Work task:
Please give back word for word the lines of the material below between the line containing "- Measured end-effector" and the line containing "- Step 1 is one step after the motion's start", inclusive.

Given material:
########################################
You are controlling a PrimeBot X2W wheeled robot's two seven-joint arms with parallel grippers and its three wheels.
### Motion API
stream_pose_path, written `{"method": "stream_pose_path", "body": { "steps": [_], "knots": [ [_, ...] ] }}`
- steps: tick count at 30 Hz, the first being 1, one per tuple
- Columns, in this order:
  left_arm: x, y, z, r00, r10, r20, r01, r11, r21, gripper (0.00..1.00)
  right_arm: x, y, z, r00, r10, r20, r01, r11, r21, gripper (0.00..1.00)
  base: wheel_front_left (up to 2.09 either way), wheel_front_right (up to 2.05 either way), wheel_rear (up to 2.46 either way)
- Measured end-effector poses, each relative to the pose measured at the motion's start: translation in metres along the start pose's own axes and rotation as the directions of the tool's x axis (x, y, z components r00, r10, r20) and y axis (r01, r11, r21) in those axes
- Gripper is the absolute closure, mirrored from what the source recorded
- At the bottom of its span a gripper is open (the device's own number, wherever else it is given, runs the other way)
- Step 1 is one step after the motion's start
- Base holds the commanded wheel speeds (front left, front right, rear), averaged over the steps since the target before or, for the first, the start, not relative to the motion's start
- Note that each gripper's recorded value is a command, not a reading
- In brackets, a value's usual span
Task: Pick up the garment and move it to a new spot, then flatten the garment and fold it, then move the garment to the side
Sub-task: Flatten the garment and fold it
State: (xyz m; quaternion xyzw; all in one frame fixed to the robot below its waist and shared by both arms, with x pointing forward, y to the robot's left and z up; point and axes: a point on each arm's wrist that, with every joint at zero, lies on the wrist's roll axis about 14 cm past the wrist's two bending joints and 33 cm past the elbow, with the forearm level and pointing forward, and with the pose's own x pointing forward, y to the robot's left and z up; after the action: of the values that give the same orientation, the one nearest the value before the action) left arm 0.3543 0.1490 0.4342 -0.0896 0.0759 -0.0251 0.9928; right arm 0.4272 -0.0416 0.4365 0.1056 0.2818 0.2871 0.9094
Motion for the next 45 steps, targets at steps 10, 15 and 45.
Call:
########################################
Response area:
- Measured end-effector poses, each relative to the pose measured at the motion's start: translation in metres along the start pose's own axes and rotation as the directions of the tool's x axis (x, y, z components r00, r10, r20) and y axis (r01, r11, r21) in those axes
- Gripper is the absolute closure, mirrored from what the source recorded
- At the bottom of its span a gripper is open (the device's own number, wherever else it is given, runs the other way)
- Step 1 is one step after the motion's start

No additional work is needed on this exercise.